(The task) Whenever a line below includes the string "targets", show it.

[[ Data block open ]]

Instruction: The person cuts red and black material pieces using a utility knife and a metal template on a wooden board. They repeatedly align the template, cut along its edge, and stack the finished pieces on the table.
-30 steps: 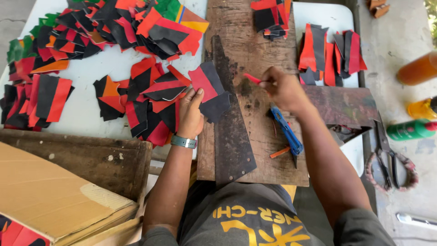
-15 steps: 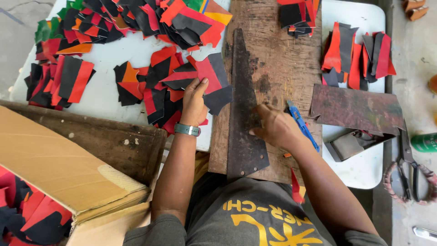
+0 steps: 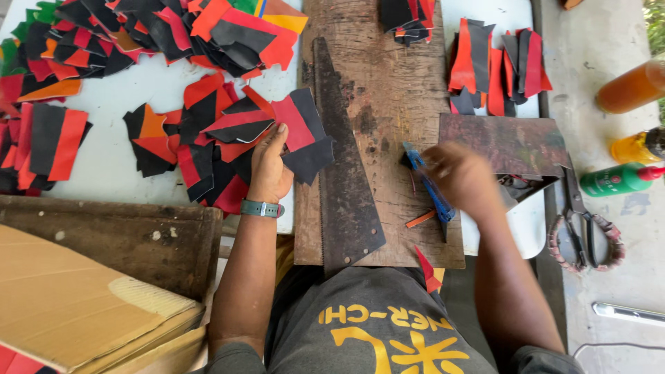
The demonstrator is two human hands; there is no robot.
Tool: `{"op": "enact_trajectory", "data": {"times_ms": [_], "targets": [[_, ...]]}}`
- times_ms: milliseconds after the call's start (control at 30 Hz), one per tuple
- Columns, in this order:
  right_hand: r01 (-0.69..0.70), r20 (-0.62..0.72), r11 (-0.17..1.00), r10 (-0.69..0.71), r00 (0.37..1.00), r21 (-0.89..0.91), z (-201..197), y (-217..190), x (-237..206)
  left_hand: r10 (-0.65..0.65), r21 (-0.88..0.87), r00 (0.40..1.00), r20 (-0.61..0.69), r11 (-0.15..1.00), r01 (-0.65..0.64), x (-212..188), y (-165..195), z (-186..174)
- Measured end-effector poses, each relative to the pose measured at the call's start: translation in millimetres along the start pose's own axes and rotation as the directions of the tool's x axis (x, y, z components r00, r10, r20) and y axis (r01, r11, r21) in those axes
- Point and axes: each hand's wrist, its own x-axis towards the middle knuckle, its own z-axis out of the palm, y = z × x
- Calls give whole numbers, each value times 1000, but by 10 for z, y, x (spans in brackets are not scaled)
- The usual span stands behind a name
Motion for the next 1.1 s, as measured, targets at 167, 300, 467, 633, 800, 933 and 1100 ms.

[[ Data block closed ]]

(Answer for this exercise)
Tool: `{"op": "enact_trajectory", "data": {"times_ms": [_], "targets": [[_, ...]]}}`
Motion for the next 1.1 s, as measured, targets at 167, 300, 467, 633, 800, 933 and 1100 ms.

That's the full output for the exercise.